Even outside of Picard’s pained pleas, Absolute Candor has emotional intelligence to spare. Soji begins to question Narek on his rank and reason aboard the Borg Cube. After three episodes of his scheming, she questions his loyalty and goals. It also gives a rewarding amount of screentime to Harry Treadaway, who has been battling against somewhat two-dimensional scripting to bring Narek’s duality to life.

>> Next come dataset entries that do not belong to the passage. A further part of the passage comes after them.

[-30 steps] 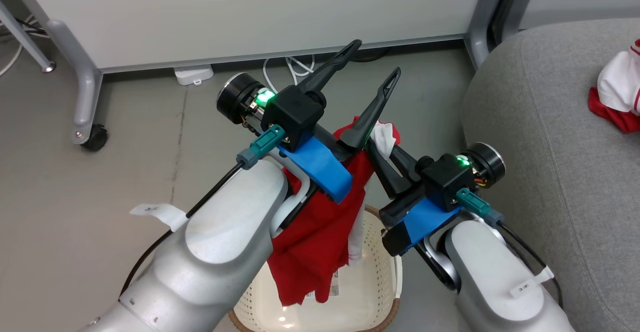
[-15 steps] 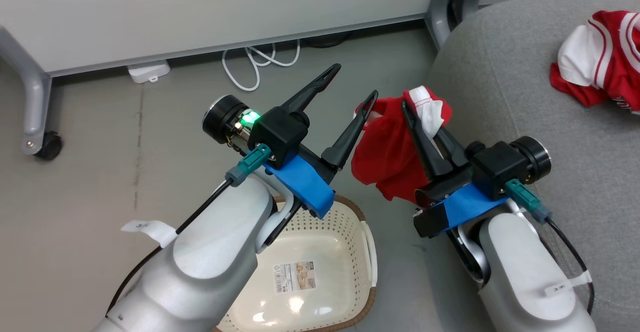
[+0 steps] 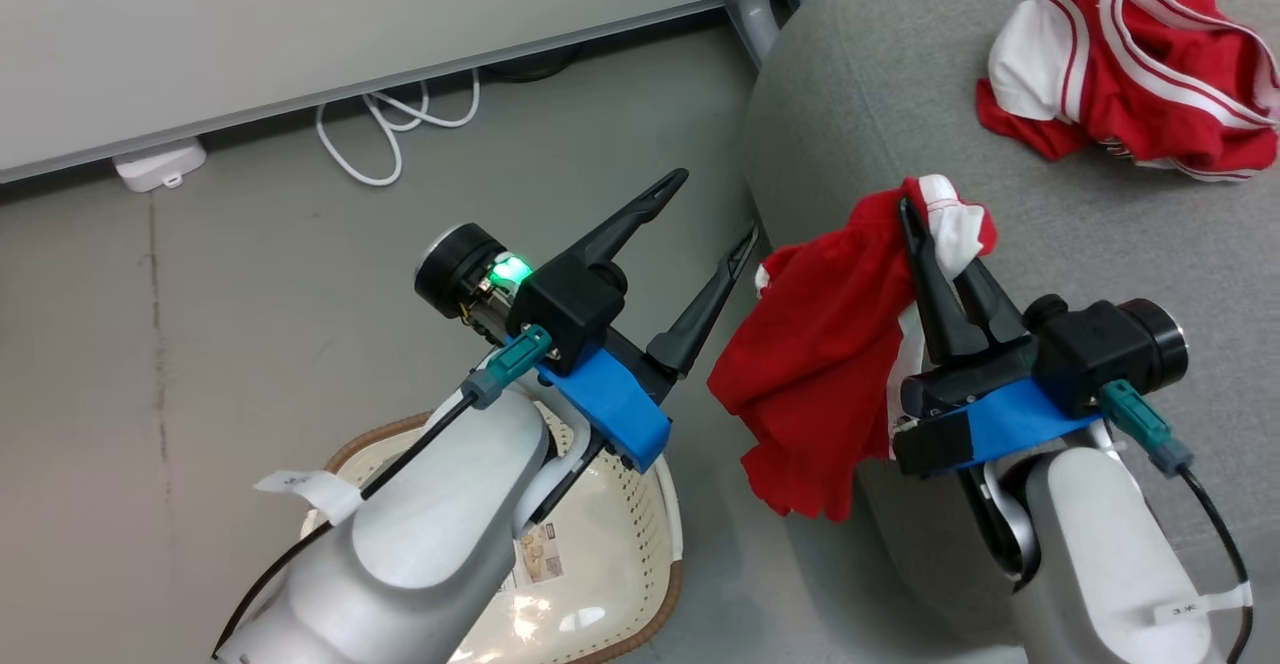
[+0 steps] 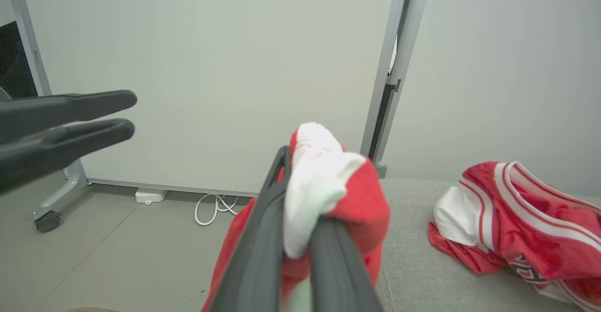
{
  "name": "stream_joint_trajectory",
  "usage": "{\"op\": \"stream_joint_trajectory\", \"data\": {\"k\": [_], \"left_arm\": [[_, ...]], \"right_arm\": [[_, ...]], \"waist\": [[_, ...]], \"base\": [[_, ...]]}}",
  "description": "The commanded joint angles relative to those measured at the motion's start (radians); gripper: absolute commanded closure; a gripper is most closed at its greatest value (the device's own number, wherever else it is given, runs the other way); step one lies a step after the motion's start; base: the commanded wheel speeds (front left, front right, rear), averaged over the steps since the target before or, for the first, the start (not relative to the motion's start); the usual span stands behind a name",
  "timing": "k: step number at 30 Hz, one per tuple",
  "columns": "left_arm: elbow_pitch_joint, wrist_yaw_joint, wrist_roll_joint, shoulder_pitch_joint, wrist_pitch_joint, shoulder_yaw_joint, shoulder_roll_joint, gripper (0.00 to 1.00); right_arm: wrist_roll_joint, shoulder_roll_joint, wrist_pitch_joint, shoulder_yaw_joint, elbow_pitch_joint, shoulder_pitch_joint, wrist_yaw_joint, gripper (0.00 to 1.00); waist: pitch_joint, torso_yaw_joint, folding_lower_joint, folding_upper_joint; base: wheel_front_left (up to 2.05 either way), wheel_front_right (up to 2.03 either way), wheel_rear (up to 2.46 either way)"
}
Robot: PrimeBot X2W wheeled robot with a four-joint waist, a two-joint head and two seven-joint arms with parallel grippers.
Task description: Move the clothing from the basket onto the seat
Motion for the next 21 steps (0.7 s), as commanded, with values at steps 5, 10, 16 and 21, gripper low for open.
{"op": "stream_joint_trajectory", "data": {"k": [5, 10, 16, 21], "left_arm": [[-0.006, 0.003, 0.007, 0.013, -0.003, -0.013, 0.003, 0.00], [-0.003, 0.002, 0.008, 0.013, -0.003, -0.026, 0.001, 0.00], [-0.005, 0.001, 0.009, 0.011, -0.003, -0.033, 0.001, 0.00], [-0.012, 0.003, 0.011, 0.011, -0.003, -0.027, 0.010, 0.00]], "right_arm": [[-0.007, 0.000, -0.003, -0.050, -0.033, 0.040, 0.000, 1.00], [-0.009, 0.000, -0.003, -0.072, -0.046, 0.056, 0.000, 1.00], [-0.002, 0.000, -0.004, -0.089, -0.067, 0.070, 0.000, 1.00], [0.004, 0.000, -0.004, -0.102, -0.098, 0.052, 0.000, 1.00]], "waist": [[0.014, -0.061, 0.0000, 0.0000], [0.019, -0.087, 0.0000, 0.0000], [0.026, -0.104, 0.0000, 0.0000], [0.033, -0.099, 0.0000, 0.0000]], "base": [[0.00, 0.00, 0.00], [0.00, 0.00, 0.00], [0.00, 0.00, 0.00], [0.00, 0.00, 0.00]]}}
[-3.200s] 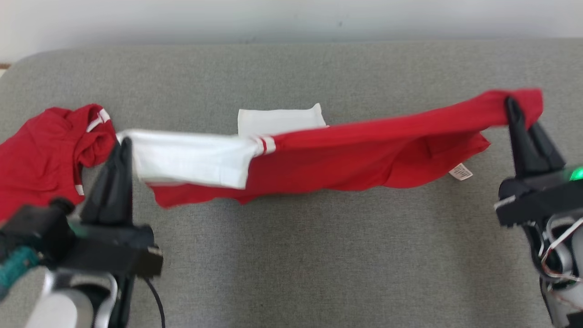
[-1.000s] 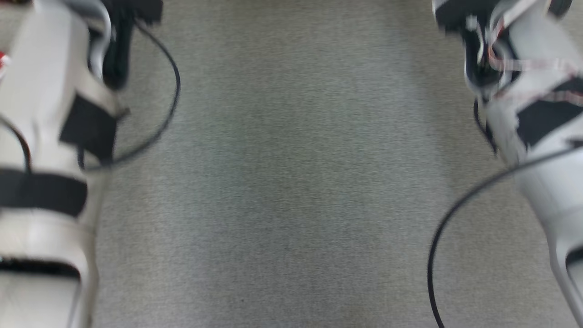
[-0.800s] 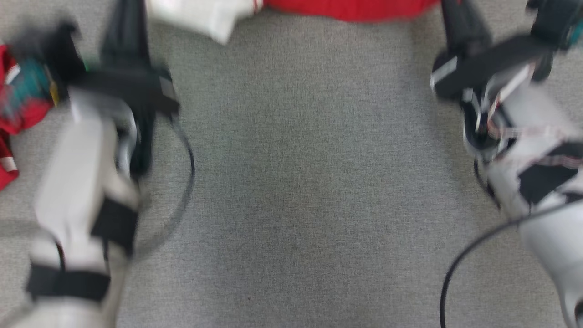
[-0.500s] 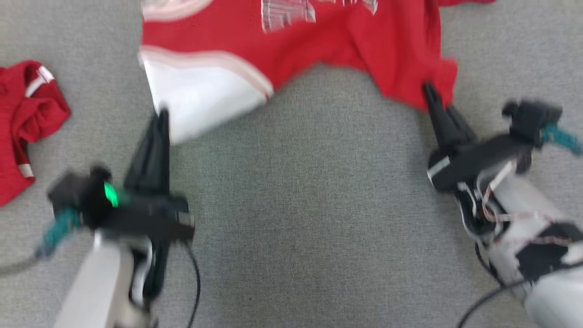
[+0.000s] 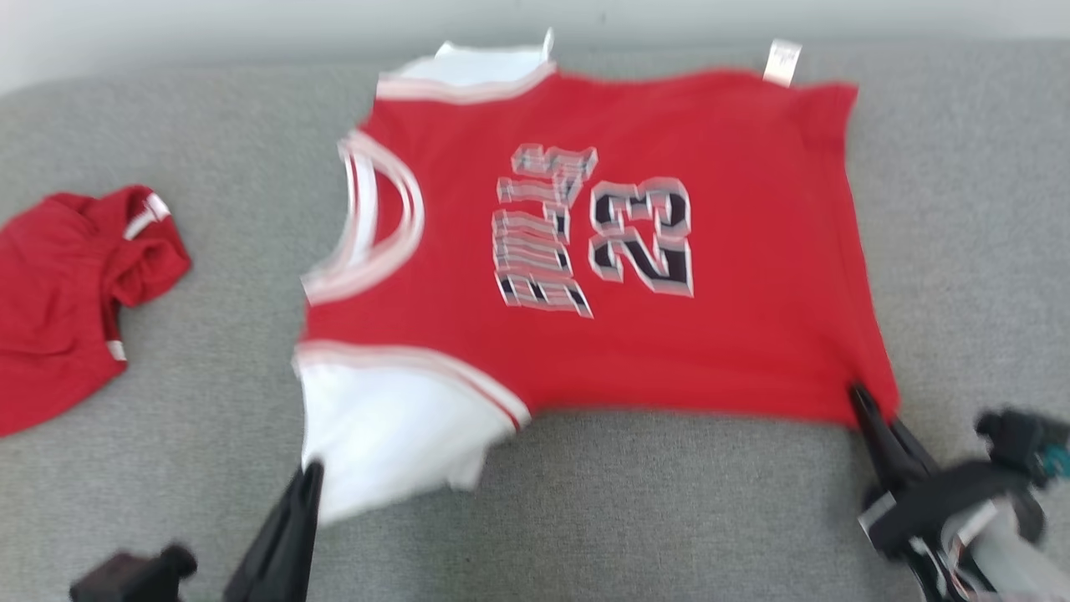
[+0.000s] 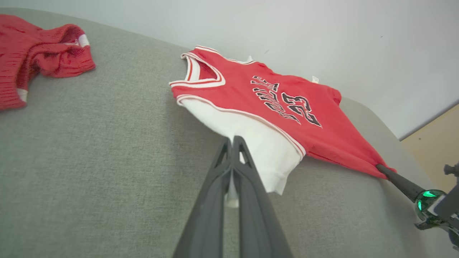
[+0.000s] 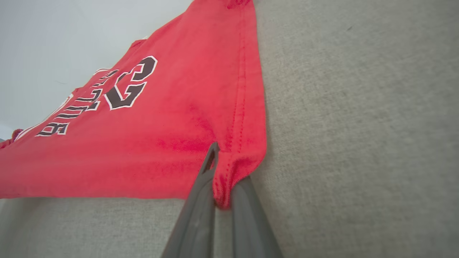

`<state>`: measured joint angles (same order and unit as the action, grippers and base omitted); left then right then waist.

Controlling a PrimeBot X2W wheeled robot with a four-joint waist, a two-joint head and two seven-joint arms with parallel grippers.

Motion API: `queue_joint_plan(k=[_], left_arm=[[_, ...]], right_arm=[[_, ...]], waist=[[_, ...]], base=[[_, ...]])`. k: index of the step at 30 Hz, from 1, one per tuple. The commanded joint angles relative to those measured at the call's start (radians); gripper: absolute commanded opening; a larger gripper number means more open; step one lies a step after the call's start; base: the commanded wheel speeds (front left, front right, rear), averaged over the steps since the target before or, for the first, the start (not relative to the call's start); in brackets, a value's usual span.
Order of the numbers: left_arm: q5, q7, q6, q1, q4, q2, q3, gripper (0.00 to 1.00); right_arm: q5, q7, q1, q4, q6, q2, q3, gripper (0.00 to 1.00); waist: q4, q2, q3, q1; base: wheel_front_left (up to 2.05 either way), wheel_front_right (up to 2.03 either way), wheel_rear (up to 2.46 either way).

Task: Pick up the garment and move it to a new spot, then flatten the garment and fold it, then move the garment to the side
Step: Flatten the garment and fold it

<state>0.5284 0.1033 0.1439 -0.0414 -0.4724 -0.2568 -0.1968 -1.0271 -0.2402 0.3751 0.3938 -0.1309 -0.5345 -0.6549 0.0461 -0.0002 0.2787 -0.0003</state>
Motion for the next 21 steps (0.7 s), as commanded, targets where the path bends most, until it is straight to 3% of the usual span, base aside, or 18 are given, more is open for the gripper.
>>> queue_joint_plan(k=[1,8,13,16,18,21], left_arm=[[0.019,0.028,0.019,-0.067,-0.041,-0.013,0.007,0.0],[0.08,0.12,0.062,-0.249,-0.125,-0.01,-0.024,0.0],[0.091,0.163,0.076,-0.325,-0.146,-0.025,-0.047,0.0],[0.085,0.163,0.071,-0.311,-0.155,-0.035,-0.039,0.0],[0.094,0.171,0.044,-0.261,-0.141,-0.04,-0.051,0.0],[0.092,0.173,0.026,-0.217,-0.127,-0.046,-0.054,0.0]], right_arm=[[0.022,0.009,-0.064,-0.007,0.0,-0.015,0.032,0.0],[0.117,0.078,-0.306,-0.067,0.001,0.002,0.209,0.0],[0.253,0.205,-0.49,-0.187,0.001,0.065,0.385,0.0],[0.319,0.284,-0.538,-0.273,0.001,0.11,0.459,0.0],[0.381,0.398,-0.562,-0.364,0.001,0.172,0.52,0.0],[0.4,0.47,-0.561,-0.416,0.001,0.208,0.55,0.0]], waist=[[0.016,0.0002,-0.063,0.0003],[0.044,0.0002,-0.113,0.0003],[0.053,0.0002,-0.109,0.0003],[0.052,0.0002,-0.094,0.0003],[0.042,0.0002,-0.08,0.0003],[0.035,0.0002,-0.072,0.0003]], base=[[0.0,0.0,0.0],[0.0,0.0,0.0],[0.0,0.0,0.0],[0.0,0.0,0.0],[0.0,0.0,0.0],[0.0,0.0,0.0]])
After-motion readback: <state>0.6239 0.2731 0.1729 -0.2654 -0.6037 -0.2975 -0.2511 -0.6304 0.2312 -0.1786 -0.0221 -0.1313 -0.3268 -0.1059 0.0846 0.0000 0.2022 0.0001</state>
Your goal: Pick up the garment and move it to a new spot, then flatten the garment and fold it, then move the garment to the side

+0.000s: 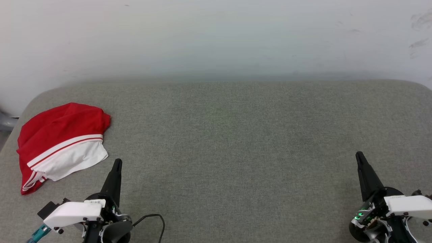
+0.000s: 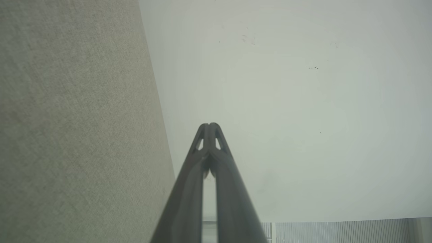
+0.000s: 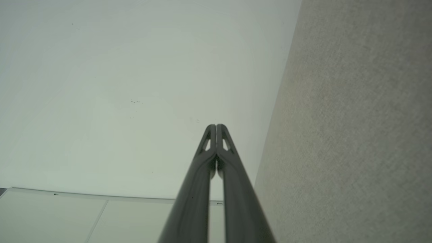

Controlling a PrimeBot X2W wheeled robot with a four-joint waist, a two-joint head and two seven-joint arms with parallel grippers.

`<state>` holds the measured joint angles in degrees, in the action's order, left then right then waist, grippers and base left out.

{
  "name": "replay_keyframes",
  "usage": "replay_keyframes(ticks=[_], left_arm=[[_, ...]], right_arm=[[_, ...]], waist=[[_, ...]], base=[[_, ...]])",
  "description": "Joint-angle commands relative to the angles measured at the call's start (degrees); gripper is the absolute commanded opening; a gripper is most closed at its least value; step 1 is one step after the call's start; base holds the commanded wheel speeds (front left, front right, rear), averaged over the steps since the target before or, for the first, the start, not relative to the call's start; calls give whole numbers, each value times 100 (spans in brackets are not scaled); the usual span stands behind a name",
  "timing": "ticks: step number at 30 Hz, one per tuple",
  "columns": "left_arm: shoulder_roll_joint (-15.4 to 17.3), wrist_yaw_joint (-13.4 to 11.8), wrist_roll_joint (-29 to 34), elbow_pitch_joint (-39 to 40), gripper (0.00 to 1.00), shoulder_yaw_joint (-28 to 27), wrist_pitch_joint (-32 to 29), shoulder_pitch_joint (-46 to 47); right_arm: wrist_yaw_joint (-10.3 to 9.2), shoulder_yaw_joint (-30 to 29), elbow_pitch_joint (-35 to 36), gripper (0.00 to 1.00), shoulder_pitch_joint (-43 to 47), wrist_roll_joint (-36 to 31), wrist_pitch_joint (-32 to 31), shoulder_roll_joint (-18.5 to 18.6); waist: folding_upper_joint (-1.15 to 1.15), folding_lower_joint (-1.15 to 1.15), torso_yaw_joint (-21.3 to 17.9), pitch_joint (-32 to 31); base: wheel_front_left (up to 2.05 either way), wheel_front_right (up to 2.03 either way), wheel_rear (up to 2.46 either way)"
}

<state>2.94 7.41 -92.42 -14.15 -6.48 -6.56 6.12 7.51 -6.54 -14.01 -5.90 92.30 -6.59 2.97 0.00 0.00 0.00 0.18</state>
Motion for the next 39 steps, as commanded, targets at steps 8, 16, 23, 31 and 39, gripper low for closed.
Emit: replay_keyframes(ticks=[8,16,23,31,39], left_arm=[[-12,21,0,7,0,-16,-12,29],[-11,-5,2,-155,100,29,7,-131],[-11,-5,126,-64,100,71,207,-237],[-10,-3,482,17,100,-20,426,-342],[-9,-2,1116,76,100,-320,626,-361]], right_arm=[[-4,1,-6,0,-60,23,-1,-19],[-1,7,-157,100,134,-3,4,-3],[-1,140,-145,100,198,-170,204,-4],[-1,145,-159,100,223,-715,423,-4],[-1,-3,35,100,205,-1707,625,-5]], waist=[[0,0,0,0],[0,0,0,1],[0,0,-6,5],[0,0,-13,4],[0,0,-22,4]], base=[[0,0,0],[0,0,0],[0,0,0],[0,0,0],[0,0,0]])
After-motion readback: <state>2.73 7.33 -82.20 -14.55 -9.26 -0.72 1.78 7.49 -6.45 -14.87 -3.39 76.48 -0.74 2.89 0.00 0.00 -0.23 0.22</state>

Overall, a triumph of character-focused storytelling: Chabon, Frakes, and Stewart have a chemistry that keeps the plot moving forward through character rather than clues. It’s the first truly impactful episode of Amazon’s Star Trek series, putting empathy towards Picard front-and-centre, and delivering something that really does engage.
Star Trek: Picard is available to watch online on Amazon Prime Video as part of a Prime membership or a £5.99 monthly subscription. Episodes arrive every Friday, within 24 hours of their US debut.
Captain’s Log (Spoilers)
– Picard’s unique relationship with Elnor will hopefully continue to yield some emotional results. As cool as it is having the ultimate warrior on-board seeking out unwinnable fights, Elnor is of much more use as an anchor for Picard’s warmth and regret towards his people.
– While Treadaway and Briones (Soji) have more depth this week, the same can’t be said of Peyton List’s Narissa. So far, Narek’s sister-boss turns up for one scene each episode to scold, doubt, and put pressure on him. If List’s past work is anything to go by, she can handle much more.
– Santiago Cabrera’s Chris Rios introduces another hologram into his team. Having already met his Hospitality counterpart, the new member arrives during some exciting evasive flying, solely speaks Spanish, is heavily tattooed, and appears to be more annoyed about being woken up than being in mortal danger. Give him a spin-off immediately.
– Concluding the episode, the audience is treated to an expected cameo, that loses none of its impact: Seven of Nine, a former Borg drone and Starfleet officer. Jeri Ryan has previously stated in interviews that Seven is a little more human now, having lived on Earth the past 18 years. The possible addition of Elnor and Seven to Picard’s crew of misfits is exciting in itself – their varied experiences and skillsets are sure to get them into, and out of, some tight corners.